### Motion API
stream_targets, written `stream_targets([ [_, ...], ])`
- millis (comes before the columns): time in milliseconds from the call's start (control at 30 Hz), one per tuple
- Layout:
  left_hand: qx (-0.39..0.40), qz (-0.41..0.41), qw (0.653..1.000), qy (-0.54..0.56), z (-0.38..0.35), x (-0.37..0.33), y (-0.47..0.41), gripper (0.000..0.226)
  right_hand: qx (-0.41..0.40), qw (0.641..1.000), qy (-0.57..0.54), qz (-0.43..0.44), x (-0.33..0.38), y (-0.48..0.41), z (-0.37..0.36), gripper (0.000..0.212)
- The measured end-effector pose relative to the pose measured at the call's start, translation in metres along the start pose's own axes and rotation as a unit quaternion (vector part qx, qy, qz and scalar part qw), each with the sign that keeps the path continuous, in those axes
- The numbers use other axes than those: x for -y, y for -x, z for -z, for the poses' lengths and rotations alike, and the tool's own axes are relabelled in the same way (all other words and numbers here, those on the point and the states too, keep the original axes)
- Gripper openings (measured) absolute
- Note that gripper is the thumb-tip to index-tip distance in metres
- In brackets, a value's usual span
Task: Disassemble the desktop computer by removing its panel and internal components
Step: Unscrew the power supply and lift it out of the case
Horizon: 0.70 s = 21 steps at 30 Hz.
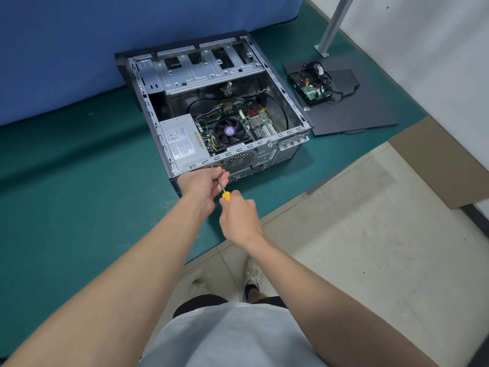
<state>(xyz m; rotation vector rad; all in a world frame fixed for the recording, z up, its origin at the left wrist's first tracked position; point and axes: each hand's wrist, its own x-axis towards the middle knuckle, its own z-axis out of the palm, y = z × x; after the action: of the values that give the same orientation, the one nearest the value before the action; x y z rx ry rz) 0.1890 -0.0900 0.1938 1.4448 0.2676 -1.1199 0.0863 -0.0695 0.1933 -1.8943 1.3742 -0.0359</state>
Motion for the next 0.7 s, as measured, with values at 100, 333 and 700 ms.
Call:
stream_targets([
  [100,-0.007,0.002,1.000,0.004,-0.002,0.000,-0.001,0.013,-0.073,0.995,0.052,0.050,-0.003,0.002,-0.004,0.014],
  [333,0.012,0.013,1.000,0.020,-0.001,-0.002,-0.001,0.012,0.213,0.810,-0.521,-0.165,-0.017,0.003,0.024,0.036],
  [700,-0.006,-0.018,1.000,-0.006,-0.003,0.002,0.004,0.011,-0.051,0.995,0.086,0.024,-0.004,0.015,-0.006,0.017],
])
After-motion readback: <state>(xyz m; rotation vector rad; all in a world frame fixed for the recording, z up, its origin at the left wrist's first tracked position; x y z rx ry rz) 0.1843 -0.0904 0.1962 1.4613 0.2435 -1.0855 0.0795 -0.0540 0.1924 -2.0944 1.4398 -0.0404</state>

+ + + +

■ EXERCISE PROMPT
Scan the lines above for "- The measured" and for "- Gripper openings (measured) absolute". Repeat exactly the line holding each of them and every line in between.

■ OUTPUT OF THE TASK
- The measured end-effector pose relative to the pose measured at the call's start, translation in metres along the start pose's own axes and rotation as a unit quaternion (vector part qx, qy, qz and scalar part qw), each with the sign that keeps the path continuous, in those axes
- The numbers use other axes than those: x for -y, y for -x, z for -z, for the poses' lengths and rotations alike, and the tool's own axes are relabelled in the same way (all other words and numbers here, those on the point and the states too, keep the original axes)
- Gripper openings (measured) absolute

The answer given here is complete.